◆ **AIM OF THE EXERCISE**
Copy every line from the data below in which the string "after" can be found.

◆ **SOURCE MATERIAL**
=====

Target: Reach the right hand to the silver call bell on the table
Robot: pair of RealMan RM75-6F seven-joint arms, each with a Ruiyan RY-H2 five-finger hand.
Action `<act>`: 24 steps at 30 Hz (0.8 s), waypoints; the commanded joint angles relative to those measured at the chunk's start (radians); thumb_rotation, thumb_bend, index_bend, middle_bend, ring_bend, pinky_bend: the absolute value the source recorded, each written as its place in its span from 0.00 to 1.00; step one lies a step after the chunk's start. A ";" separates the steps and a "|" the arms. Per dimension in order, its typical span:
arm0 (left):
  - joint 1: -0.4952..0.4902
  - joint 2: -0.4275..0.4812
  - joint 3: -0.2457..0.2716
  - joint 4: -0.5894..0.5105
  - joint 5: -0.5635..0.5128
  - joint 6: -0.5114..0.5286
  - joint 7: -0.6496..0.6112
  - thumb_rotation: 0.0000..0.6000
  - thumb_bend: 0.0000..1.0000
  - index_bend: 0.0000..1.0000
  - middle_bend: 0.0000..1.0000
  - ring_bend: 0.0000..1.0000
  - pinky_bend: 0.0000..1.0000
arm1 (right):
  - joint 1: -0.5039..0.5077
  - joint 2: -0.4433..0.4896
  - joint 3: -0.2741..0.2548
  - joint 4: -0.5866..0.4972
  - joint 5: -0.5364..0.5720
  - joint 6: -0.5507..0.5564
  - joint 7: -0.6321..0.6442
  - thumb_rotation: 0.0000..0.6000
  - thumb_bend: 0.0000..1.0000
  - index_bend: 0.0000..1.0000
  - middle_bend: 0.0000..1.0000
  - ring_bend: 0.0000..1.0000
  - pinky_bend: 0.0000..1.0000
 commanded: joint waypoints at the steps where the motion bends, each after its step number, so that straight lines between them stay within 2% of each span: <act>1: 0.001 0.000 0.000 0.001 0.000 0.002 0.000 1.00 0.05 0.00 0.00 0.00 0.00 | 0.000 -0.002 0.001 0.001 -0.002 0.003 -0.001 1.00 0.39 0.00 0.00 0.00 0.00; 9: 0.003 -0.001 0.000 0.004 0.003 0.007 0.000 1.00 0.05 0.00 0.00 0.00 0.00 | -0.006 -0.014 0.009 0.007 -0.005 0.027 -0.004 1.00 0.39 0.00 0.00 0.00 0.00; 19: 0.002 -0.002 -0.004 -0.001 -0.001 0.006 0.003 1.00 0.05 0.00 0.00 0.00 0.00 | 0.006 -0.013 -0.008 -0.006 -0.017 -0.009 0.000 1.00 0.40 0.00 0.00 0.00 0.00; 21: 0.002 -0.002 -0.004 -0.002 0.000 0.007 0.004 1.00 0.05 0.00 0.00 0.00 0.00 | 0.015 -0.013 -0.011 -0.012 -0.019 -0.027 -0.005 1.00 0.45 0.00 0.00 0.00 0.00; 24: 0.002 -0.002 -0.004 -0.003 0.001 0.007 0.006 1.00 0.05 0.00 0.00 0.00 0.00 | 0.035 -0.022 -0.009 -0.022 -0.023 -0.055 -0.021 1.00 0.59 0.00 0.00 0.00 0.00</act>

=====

◆ **EXERCISE OUTPUT**
Action `<act>`: 24 steps at 30 Hz (0.8 s), waypoints; the commanded joint angles relative to those measured at the chunk's start (radians); thumb_rotation, thumb_bend, index_bend, middle_bend, ring_bend, pinky_bend: the absolute value the source recorded, each written as its place in its span from 0.00 to 1.00; step one lies a step after the chunk's start. A ";" separates the steps and a "|" the arms. Per dimension in order, its typical span:
 commanded: joint waypoints at the steps where the motion bends, each after its step number, so that straight lines between them stay within 2% of each span: <act>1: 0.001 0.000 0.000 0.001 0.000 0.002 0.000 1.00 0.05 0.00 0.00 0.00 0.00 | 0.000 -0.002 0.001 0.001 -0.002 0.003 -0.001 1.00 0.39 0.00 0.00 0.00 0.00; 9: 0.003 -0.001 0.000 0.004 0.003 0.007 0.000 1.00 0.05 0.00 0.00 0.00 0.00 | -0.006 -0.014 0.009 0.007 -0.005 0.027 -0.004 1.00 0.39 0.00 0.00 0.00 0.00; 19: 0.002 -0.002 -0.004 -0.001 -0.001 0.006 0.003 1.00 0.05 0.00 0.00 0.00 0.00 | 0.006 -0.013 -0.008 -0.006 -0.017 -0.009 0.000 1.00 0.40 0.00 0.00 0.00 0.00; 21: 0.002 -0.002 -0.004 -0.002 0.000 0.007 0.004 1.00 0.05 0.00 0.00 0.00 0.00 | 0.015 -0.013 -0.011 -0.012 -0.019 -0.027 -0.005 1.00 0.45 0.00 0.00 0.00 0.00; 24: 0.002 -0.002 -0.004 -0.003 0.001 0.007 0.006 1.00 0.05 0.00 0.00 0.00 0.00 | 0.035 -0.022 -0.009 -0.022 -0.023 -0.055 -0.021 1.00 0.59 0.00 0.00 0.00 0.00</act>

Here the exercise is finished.